**ACTIVITY:** Wherever the line with "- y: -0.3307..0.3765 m" sits in the listing below, transcribe from it up to and including the line with "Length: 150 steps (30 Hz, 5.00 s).", exactly, and leave the remaining lines out.

**DATASET RECORDS:**
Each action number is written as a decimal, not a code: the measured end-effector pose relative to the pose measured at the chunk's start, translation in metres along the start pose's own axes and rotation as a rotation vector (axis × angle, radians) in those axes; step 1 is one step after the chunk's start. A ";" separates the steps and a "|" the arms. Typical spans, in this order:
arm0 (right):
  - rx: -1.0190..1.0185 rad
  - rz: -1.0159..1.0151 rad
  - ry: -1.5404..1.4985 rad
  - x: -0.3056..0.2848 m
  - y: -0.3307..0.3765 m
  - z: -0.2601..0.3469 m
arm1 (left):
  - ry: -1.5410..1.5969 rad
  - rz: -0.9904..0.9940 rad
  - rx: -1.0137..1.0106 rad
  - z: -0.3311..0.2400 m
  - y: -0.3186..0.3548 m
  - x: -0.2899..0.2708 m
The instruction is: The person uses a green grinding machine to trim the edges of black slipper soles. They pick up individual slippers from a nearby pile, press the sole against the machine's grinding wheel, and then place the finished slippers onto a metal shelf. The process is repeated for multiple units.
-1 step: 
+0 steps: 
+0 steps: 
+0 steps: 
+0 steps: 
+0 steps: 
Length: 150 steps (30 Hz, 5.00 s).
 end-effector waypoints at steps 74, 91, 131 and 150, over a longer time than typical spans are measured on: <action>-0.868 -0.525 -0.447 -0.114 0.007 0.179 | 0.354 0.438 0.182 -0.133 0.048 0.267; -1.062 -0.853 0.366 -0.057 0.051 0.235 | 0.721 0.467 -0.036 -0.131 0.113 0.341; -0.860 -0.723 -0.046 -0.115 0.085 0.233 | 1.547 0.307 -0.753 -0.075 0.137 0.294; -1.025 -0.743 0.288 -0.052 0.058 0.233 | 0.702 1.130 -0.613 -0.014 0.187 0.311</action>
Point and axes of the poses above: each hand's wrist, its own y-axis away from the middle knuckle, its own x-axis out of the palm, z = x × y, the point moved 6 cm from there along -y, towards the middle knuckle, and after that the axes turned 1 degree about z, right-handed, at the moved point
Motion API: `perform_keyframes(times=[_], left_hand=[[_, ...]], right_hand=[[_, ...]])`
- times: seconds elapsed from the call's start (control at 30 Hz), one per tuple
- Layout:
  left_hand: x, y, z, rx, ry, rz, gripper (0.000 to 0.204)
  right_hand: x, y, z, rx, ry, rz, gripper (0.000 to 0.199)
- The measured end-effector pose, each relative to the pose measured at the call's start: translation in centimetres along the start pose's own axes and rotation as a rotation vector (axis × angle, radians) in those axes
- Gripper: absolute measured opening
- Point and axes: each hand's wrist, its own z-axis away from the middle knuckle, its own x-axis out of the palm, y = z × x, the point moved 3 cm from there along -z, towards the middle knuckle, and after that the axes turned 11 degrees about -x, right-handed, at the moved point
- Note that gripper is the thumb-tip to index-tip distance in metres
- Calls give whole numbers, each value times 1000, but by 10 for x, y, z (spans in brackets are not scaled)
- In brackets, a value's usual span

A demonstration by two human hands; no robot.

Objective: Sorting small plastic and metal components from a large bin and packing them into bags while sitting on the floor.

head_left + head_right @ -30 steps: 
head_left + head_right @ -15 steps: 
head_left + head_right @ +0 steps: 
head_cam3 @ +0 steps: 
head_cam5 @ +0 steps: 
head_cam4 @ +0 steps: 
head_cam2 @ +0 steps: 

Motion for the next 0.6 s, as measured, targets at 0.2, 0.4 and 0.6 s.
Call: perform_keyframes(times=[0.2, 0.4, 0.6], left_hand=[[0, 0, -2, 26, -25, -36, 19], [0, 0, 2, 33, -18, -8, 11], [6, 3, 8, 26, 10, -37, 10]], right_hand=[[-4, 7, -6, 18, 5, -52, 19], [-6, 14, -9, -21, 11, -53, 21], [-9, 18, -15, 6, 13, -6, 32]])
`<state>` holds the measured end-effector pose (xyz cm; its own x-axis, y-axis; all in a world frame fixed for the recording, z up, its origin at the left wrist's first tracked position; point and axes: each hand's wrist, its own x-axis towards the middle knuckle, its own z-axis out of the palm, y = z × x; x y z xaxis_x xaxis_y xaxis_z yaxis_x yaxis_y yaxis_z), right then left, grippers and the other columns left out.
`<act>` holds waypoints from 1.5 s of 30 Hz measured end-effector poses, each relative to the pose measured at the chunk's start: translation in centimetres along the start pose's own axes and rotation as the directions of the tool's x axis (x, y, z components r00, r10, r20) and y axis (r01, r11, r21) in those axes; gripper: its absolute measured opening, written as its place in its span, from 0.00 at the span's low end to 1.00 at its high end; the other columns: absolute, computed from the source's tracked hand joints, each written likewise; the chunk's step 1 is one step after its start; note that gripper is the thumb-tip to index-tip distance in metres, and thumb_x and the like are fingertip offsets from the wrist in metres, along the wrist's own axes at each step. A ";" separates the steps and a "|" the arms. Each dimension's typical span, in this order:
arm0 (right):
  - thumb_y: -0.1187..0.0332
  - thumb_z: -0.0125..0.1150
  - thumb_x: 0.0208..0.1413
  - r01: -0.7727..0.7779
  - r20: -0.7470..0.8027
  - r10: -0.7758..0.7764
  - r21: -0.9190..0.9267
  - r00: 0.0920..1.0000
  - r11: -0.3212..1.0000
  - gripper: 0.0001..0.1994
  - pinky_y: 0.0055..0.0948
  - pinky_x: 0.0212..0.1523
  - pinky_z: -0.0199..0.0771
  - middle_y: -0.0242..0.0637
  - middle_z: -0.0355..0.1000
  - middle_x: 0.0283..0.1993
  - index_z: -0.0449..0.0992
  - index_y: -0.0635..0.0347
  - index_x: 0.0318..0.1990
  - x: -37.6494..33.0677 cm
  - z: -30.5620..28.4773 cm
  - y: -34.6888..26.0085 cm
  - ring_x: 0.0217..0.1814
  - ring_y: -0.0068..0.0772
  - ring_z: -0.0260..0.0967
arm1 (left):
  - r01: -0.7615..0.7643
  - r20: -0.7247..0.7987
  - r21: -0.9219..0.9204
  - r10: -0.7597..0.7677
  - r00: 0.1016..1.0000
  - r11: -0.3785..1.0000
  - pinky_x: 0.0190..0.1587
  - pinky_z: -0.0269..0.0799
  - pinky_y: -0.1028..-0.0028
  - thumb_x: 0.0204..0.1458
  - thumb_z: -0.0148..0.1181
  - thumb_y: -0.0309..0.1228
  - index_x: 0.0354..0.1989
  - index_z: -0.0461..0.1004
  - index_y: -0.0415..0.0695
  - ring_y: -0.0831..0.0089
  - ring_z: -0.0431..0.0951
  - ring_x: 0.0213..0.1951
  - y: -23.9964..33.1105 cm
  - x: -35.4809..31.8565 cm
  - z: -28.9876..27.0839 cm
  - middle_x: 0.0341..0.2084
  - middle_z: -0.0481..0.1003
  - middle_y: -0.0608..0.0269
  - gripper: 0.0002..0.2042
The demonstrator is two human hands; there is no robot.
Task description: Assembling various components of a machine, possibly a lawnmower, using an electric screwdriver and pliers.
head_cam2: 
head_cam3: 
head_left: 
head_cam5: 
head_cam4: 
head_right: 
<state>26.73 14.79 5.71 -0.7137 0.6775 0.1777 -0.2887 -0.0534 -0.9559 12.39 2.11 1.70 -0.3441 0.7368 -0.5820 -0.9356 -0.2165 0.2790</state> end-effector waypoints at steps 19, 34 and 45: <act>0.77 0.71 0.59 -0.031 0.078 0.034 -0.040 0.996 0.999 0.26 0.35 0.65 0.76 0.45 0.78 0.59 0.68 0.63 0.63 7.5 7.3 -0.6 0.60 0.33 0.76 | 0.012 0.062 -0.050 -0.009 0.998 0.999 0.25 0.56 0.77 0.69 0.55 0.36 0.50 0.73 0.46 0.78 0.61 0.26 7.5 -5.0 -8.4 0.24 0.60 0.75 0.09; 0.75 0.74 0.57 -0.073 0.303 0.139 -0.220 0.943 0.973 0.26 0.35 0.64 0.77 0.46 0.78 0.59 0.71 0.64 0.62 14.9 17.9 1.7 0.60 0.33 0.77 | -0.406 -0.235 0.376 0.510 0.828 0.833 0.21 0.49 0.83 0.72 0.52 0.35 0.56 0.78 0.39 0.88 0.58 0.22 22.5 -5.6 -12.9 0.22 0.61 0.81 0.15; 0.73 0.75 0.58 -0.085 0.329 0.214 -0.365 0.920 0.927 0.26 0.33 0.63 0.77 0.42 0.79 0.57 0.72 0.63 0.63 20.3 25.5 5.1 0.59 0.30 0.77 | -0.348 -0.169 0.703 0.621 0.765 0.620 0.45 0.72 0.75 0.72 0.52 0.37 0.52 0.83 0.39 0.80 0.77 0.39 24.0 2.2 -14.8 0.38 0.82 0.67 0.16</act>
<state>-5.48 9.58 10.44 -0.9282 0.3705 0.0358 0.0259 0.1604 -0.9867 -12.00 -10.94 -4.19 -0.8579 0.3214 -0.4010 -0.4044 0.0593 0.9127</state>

**THE COMPLETED TASK:**
  - y: -0.3307..0.3765 m
  - z: -0.2601..0.3469 m
arm1 (left):
  - ry: -1.5410..1.5969 rad
  - rz: -0.9904..0.9940 rad
  - rx: -1.0137..1.0106 rad
  - z: -0.3311..0.2400 m
  - y: -0.3186..0.3548 m
  - x: -0.2899..0.2708 m
The instruction is: The person uses a green grinding machine to trim the edges of black slipper soles. They pick up individual slippers from a nearby pile, press the sole against the machine's grinding wheel, and then place the finished slippers onto a metal shelf. The process is repeated for multiple units.
-1 step: 
+0 steps: 
+0 steps: 
+0 steps: 
+0 steps: 
+0 steps: 
Length: 150 steps (30 Hz, 5.00 s).

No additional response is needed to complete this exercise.